DIRECTIONS FOR THIS TASK:
Could the lines from the one with "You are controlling" through the end of the listing be restated exactly, with nothing else included?

INPUT DATA:
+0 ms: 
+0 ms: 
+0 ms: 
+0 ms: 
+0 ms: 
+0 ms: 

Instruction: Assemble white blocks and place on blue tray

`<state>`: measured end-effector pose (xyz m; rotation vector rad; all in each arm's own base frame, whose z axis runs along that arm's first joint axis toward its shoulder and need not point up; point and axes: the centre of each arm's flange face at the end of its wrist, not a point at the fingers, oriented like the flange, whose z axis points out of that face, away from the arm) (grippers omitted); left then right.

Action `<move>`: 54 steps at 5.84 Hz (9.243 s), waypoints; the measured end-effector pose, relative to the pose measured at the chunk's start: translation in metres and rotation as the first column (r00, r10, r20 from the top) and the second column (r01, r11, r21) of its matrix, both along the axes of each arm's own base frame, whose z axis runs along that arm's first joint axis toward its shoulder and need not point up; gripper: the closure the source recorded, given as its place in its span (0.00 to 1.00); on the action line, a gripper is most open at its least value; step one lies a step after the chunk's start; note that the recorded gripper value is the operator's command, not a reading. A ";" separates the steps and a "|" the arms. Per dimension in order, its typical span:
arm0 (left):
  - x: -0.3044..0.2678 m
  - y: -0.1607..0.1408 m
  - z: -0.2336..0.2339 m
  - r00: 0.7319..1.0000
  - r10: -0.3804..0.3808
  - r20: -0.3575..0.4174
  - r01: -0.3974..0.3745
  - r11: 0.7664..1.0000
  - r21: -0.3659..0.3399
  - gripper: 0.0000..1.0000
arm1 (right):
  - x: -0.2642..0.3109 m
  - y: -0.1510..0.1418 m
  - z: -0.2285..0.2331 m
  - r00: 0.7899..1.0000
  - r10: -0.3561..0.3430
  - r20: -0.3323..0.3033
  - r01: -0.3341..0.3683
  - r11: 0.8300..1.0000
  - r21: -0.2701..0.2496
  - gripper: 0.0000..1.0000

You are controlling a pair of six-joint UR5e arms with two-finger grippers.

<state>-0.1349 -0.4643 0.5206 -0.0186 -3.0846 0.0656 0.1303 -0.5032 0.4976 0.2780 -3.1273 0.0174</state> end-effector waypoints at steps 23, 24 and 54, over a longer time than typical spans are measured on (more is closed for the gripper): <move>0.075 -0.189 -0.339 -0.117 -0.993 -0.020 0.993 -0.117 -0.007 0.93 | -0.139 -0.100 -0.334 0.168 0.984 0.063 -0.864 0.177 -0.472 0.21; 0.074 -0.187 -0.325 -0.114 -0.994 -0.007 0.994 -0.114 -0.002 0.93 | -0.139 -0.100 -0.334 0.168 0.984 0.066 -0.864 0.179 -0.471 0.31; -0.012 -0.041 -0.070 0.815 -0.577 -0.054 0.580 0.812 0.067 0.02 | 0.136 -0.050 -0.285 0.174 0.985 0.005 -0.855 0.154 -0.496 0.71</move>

RESPONSE AREA:
You are controlling a pair of six-joint UR5e arms with two-finger grippers.

<state>-0.1349 -0.4643 0.5206 -0.0186 -3.0846 0.0656 0.1303 -0.5032 0.4976 0.2780 -3.1273 0.0174</state> end-effector waypoints at steps 23, 24 and 54, over a longer time than typical spans are measured on (more is closed for the gripper): <move>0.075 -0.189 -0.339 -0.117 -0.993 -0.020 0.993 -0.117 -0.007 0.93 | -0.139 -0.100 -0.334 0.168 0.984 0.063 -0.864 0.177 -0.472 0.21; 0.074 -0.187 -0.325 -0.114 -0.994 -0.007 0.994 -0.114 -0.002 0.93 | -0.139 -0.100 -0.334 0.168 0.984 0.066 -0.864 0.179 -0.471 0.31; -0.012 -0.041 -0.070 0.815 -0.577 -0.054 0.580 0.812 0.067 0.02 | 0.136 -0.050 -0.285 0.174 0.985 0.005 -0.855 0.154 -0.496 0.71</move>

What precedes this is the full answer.